→ **SOURCE DATA**

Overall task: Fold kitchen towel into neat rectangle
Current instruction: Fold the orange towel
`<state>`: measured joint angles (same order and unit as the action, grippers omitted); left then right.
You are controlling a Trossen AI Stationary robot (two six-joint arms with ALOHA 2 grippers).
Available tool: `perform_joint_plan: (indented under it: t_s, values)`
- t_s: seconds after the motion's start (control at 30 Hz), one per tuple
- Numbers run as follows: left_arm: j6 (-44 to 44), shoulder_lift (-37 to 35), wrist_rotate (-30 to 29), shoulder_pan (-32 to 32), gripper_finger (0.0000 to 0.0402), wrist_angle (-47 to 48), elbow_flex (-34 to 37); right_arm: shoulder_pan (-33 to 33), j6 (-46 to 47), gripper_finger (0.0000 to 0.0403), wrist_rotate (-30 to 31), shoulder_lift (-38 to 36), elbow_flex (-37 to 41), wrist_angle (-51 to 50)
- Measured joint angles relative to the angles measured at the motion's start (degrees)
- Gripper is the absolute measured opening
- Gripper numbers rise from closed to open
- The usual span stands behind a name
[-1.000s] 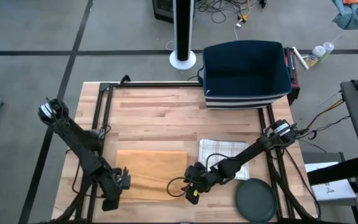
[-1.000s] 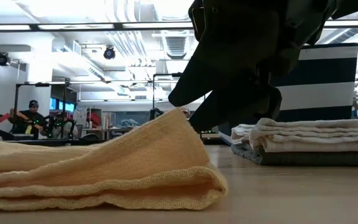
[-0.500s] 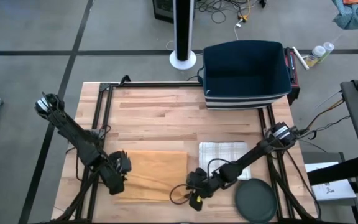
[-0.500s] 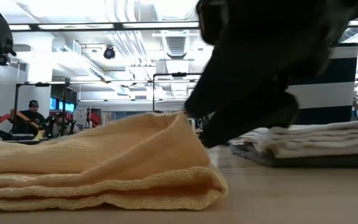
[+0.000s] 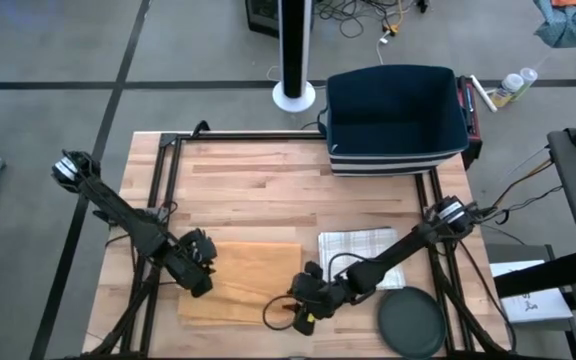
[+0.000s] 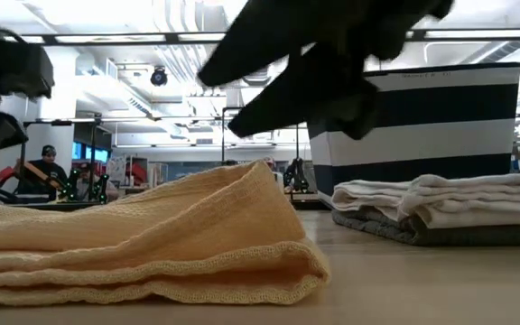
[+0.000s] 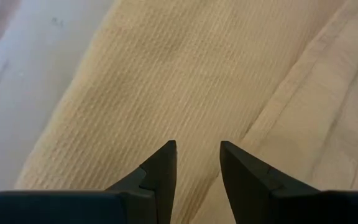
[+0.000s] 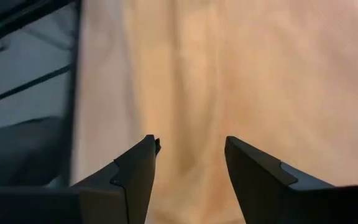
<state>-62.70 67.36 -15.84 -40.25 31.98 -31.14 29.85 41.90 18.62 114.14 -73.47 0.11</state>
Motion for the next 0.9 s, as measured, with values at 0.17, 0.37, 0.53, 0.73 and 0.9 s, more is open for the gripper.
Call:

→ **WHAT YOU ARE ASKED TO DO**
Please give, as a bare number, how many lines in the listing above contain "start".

→ **SOLUTION FOR THIS EXERCISE**
2